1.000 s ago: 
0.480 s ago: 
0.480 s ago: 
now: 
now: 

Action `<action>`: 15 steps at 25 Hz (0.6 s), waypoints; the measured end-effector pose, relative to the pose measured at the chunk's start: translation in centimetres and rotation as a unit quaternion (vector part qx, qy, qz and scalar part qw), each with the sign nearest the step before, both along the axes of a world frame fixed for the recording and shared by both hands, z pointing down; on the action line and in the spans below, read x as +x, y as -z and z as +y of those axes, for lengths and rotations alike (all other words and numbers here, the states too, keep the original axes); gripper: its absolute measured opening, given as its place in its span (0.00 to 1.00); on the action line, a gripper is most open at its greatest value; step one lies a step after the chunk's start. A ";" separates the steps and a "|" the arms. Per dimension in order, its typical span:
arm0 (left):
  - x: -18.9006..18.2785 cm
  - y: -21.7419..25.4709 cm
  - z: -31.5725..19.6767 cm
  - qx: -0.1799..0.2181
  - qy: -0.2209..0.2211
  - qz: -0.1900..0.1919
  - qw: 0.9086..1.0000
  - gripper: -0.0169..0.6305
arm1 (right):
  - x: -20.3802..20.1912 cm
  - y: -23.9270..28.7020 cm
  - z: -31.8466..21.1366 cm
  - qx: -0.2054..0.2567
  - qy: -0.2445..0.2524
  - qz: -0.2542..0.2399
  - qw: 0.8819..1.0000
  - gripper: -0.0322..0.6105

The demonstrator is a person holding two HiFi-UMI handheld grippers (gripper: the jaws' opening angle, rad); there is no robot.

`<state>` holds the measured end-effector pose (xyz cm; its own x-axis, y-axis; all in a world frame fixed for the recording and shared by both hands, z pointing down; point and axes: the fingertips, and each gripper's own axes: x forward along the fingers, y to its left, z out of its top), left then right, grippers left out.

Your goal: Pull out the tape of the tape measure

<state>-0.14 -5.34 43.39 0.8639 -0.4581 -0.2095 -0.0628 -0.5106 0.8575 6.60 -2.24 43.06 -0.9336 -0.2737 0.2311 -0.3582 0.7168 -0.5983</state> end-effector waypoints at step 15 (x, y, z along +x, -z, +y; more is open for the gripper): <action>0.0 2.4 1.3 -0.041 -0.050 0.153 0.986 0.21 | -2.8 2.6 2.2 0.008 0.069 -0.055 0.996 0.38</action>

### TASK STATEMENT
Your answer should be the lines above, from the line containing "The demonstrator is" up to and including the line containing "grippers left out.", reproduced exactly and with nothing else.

### YOUR RESPONSE
The demonstrator is a person holding two HiFi-UMI handheld grippers (gripper: the jaws' opening angle, rad); there is no robot.

`<state>` holds the measured end-effector pose (xyz cm; its own x-axis, y-axis; all in a world frame fixed for the recording and shared by both hands, z pointing down; point and axes: the fingertips, and each gripper's own axes: x forward along the fingers, y to its left, z out of its top), left then right, grippers left out.

The work on this exercise is finished.